On the 16th I decided it was high time I worked on the Mammillaria vetula subsp. gracilis ‘Arizona Snowcap’. I had already repotted several other cactus and succulents. Some just needed their soil changed while others needed bigger pots. I used about 50/50 Miracle Grow Potting Soil and pumice for the mix. There are many recipes online for cactus and succulents, but I prefer something simple. I had used a mixture of 2 parts potting soil with 1 part chicken grit and 1 part perlite for many years then read where succulent enthusiasts prefer pumice. SO, I have been trying that since the fall of 2018 with favorable results. I repot any time of the year as necessary, but I have found Fall is a great time. After a summer of regular watering, the potting mixture can become kind of hard when it is decreased. Repotting in the Fall gives the plants nice and loose soil for the winter.
The largest cluster seemed to be pretty well intact.
After removing the clump from the pot I had to remove the dead…
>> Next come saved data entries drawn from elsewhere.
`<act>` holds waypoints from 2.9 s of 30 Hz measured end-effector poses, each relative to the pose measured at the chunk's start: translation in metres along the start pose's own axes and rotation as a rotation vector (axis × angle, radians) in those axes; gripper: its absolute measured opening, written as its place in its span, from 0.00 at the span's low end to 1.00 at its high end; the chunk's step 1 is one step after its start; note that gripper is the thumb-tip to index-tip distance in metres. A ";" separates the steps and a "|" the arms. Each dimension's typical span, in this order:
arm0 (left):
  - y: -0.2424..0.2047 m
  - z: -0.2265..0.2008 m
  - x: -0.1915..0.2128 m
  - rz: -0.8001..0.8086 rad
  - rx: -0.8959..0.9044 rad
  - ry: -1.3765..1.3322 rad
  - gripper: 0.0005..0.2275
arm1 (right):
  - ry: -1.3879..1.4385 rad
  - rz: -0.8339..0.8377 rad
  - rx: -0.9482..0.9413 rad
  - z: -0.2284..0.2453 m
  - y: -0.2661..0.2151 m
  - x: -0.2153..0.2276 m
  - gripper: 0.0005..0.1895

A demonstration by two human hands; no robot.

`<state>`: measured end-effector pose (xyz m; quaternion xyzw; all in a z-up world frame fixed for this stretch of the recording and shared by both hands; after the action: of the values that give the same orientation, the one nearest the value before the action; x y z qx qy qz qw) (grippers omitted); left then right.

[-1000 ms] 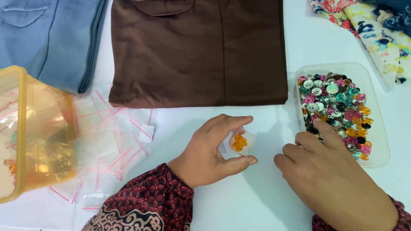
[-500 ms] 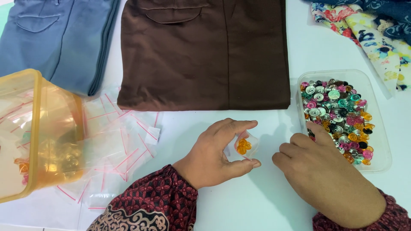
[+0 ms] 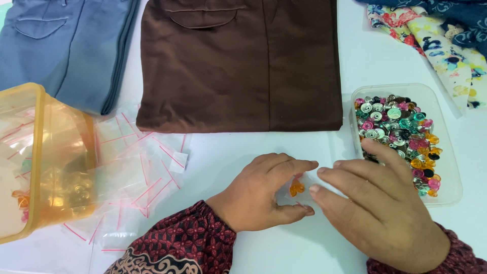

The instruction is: The person sorts colored buttons from a large container into smaller plastic bags by hand, grouping buttons of the same color together.

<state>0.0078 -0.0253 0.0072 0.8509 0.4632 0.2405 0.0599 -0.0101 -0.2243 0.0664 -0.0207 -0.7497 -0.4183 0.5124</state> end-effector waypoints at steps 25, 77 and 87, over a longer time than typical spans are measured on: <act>-0.003 0.005 0.006 -0.068 0.022 -0.031 0.28 | -0.477 0.935 0.117 -0.007 -0.051 -0.030 0.11; 0.000 0.011 0.022 -0.219 0.065 -0.084 0.29 | -0.348 0.561 0.277 -0.005 -0.037 -0.011 0.08; 0.003 0.017 0.025 -0.234 0.118 -0.119 0.29 | 0.040 -0.179 -0.141 -0.017 0.006 -0.025 0.09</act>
<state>0.0296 -0.0043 0.0017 0.8058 0.5683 0.1534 0.0649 0.0170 -0.2217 0.0527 0.0186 -0.7068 -0.5144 0.4852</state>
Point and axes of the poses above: each hand's wrist, its own y-axis towards the middle knuckle, its own x-axis out of the back of the hand, z = x × y, the point moved 2 cm from there along y, towards the middle knuckle, and after that the axes turned 15 degrees about -y, right-handed, at the moved point
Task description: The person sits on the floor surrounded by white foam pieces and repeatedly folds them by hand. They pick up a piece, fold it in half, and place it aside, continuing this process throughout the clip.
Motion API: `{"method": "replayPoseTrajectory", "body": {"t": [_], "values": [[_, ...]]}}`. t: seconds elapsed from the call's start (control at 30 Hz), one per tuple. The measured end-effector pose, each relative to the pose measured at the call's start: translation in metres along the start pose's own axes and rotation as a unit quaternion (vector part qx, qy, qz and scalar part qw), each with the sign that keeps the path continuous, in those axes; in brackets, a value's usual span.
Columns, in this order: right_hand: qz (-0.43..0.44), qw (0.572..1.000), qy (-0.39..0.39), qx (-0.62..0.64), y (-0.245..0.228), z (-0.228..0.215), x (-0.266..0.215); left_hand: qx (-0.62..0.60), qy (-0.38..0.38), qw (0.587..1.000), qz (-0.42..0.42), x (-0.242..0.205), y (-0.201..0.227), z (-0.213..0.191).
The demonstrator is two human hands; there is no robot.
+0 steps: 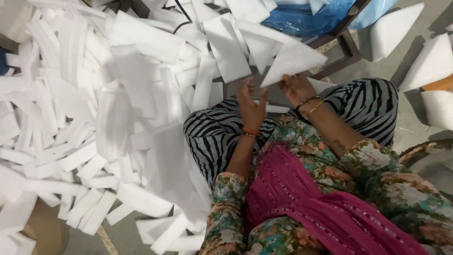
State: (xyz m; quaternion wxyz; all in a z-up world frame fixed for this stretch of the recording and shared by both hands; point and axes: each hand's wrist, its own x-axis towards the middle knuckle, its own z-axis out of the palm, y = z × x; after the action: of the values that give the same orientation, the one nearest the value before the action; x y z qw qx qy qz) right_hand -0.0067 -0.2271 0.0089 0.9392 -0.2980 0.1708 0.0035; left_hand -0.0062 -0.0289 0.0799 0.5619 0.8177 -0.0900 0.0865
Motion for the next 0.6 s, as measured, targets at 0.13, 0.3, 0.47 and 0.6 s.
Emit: {"method": "replayPoseTrajectory", "body": {"t": [0.13, 0.3, 0.47, 0.6], "values": [[0.014, 0.993, -0.115, 0.006, 0.009, 0.032, -0.021, -0.198, -0.071, 0.965, -0.159, -0.010, -0.029, 0.033], [0.084, 0.996, -0.032, -0.007, 0.015, 0.043, -0.028, -0.217, 0.037, 0.966, -0.138, -0.019, -0.061, 0.045], [0.181, 0.873, -0.158, -0.425, 0.018, 0.023, -0.023, -0.362, 0.183, 0.893, -0.195, 0.008, -0.038, 0.008], [0.186, 0.729, -0.287, -0.593, 0.004, 0.018, -0.032, -0.350, 0.220, 0.889, -0.198, 0.018, -0.023, -0.018]]}}
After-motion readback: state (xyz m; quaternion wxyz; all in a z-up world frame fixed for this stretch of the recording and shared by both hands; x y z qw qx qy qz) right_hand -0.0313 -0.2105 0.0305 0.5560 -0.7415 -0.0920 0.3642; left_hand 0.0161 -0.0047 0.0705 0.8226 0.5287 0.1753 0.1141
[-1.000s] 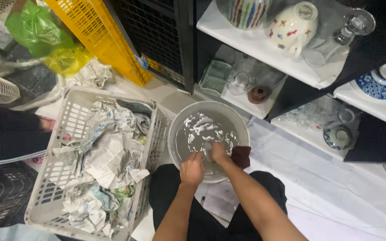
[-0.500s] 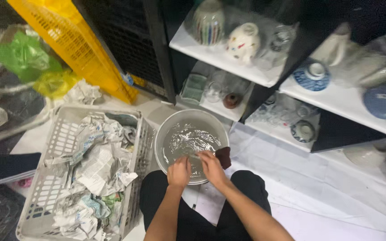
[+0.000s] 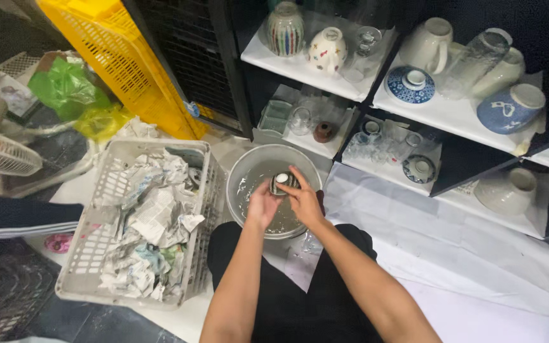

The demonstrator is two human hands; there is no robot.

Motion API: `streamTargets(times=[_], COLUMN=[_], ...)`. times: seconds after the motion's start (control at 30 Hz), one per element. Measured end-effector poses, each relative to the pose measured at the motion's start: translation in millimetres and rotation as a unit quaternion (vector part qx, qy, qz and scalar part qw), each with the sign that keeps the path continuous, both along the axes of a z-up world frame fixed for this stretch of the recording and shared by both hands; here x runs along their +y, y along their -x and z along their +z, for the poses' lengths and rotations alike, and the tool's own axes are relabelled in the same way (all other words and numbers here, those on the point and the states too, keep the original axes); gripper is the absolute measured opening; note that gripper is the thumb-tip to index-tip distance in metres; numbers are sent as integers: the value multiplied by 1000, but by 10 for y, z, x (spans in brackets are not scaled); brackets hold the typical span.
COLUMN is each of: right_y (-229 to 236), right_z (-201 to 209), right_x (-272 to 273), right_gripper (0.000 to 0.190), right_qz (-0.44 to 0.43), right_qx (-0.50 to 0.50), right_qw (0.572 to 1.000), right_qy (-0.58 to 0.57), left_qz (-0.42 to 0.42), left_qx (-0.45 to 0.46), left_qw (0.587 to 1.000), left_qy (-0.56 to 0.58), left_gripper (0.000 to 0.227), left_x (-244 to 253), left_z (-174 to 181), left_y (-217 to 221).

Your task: The person unwraps small ceramic bowls from newspaper, washes them in a bucket of water, and places them on a nearby shelf. The process is repeated for multiple bowls.

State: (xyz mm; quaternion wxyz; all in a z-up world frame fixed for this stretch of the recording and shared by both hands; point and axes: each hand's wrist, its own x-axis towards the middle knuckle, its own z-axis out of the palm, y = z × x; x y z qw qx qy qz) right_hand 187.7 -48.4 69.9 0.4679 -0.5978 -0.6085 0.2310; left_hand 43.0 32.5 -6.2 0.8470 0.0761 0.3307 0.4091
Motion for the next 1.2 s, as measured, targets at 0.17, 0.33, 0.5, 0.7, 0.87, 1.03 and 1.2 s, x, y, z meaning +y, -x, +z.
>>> streamTargets(times=[0.17,0.33,0.5,0.7,0.87,1.03,1.2], right_y=[14,-86,-233,-245,-235,-157,-74], right_z=[-7,-12,-6,-75,16,119,196], right_x=[131,210,261,311,318,237,177], right_gripper=[61,66,47,37,31,30,35], right_qz=[-15,-23,-35,-25,-41,-25,-51], right_qx=[143,432,400,356,378,465,502], right_qw=[990,885,886,922,915,877,850], right_qy=[-6,171,229,147,134,119,151], left_qz=[0,33,21,-29,-53,28,52], left_qx=[36,182,243,274,267,159,106], left_qw=[996,981,965,950,925,963,983], left_qy=[-79,-67,-94,-148,-264,-213,-139], left_gripper=[31,36,45,55,60,48,36], left_x=[165,90,-47,-43,-191,-238,-222], left_z=[213,399,604,749,988,1029,802], left_y=[-6,-23,6,9,38,-22,1])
Then I kind of centered the live plants around the larger cluster.
This is part of the dead plants. I had discarded a few earlier in the summer. Hopefully, the rest will do OK over the winter.
There isn’t much online about this cultivar yet, but maybe someday there will be more.
I hope you enjoyed this page and maybe found it useful. If you have any comments, questions or suggestions, I would like to hear from you. Please click on “like” if you visited this page. It helps us bloggers stay motivated. 🙂 You can check out the links below for further reading. The links take you directly to the genus and species of this plant.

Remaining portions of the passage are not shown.